Viene siempre acompañado de miedo, e inseguridades. Pero así también son las otras emociones. Mi alegría viene acompañada de paz, mi tristeza de pena y melancolía y mi miedo de incertidumbre y pánico. Nunca sentimos sólo una cosa, e incluso nunca sentimos la misma combinación de emociones del mismo modo. Al igual que los colores, las emociones vienen en tonos distintos, que se usan para pinturas y situaciones distintas.

Mi otro problema con el enojo es que soy mujer, y las mujeres no deben expresar enojo, o cualquier otra emoción fuerte que en el imaginario colectivo sea asociada a los hombres. La rabia de las mujeres ha sido desestimada durante generaciones. Mi propia furia ha sido ignorada durante 22 años. Pareciera que el ser mujer y la furia fueran dos universos cuya naturaleza les impide coincidir; mi furia no es sino una muestra de mi ciclo menstrual, cuya carga hormonal me convierte en una bestia feroz por algunos días del mes.

Conforme fui creciendo me di cuenta de los problemas que iba a enfrentar a causa de mostrar mis emociones. Más de una vez fui reprendida por decir lo que pensaba o simplemente por no “actuar como niña”, porque “nadie iba a querer a una mujer así”. Sin embargo, la furia continuaba ahí. Pura.  Recta.  Solitaria.  Enfadada y santa.

Con el tiempo comprendí que se trata de algo más profundo. Ha sido acumulada durante años, y por supuesto que va más allá de una simple descarga hormonal. Mi furia es moral y física al mismo tiempo. Tan joven como mi existencia en este mundo y tan arcaica como la primera mujer de la tierra. Va hasta mis lugares más íntimos y diariamente es provocada, ahogada, presionada, negada y por ende cada vez más caliente y pesada.

Entendí que si eres mujer todo es político, lo quieras o no.
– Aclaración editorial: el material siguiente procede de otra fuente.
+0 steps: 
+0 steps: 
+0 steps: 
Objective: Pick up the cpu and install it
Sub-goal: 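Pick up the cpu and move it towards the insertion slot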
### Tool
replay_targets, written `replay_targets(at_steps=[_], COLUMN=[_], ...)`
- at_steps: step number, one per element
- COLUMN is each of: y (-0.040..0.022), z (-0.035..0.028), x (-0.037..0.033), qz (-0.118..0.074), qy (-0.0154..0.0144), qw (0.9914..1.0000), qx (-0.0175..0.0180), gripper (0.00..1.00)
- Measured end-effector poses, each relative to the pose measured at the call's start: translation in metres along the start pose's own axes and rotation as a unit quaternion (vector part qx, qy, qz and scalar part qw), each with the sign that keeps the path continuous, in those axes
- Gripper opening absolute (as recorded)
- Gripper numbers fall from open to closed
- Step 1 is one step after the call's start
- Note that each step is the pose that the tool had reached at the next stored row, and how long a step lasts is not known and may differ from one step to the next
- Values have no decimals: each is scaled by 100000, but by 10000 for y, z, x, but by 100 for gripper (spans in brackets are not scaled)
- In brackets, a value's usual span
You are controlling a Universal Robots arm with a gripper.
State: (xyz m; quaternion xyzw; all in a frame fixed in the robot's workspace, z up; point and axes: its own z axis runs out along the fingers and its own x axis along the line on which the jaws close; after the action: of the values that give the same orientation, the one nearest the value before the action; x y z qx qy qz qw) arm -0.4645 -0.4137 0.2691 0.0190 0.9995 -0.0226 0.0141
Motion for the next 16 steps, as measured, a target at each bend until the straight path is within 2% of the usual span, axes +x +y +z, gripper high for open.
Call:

Inclusive el declararse apolítico conlleva a consecuencias políticas, más aún si hablamos de género. No tenemos lo que queremos. Tenemos una vida y hacemos con ella lo que podemos. La historia de las mujeres ha estado siempre moldeada por una tradición patriarcal. Todas aquellas que a lo largo de la historia han mostrado un indicio de rabia han sido castigadas; “brujas”, “herejes” les llamaron, porque la desobediencia no está en nuestra naturaleza. Por el contrario, las figuras femeninas que nos fueron impuestas desde pequeñas, aquellas doncellas bien portadas y cuyas emociones fuertes se manifestaron a través de la tristeza y el luto, que se vistieron de colores pasteles y se quedaron como niñas pequeñas bien portadas toda la vida, que por cierto giró alrededor de los hombres que las rodeaban, fueron las que se nos presentaron como modelos a seguir.

Leí hace poco que “la furia femenina es lo que hace la mente del corazón cuando las cosas no están bien en el mundo.  Es la verdad de que algunas cosas no están bien”. Y creo que es aquí donde la diferencio de la violencia. Mi furia no necesita ser curada; es un signo de vida. Es mi respuesta a las injusticias que he presenciado y sigo presenciando día a día. No quiero que sea curada, al menos hasta que pueda estar tranquila cada vez que salgo de casa. No quiero tampoco que alguien sienta lástima, quiero ser escuchada. Quiero gritar, golpear, patear, quemar y hacer lo que sea necesario para que se sepa que sigo aquí, que sigo luchando y no pararé hasta llenar los espacios que me han sido negados por tantos años.

La furia femenina persiste.  Tiene que hacerlo.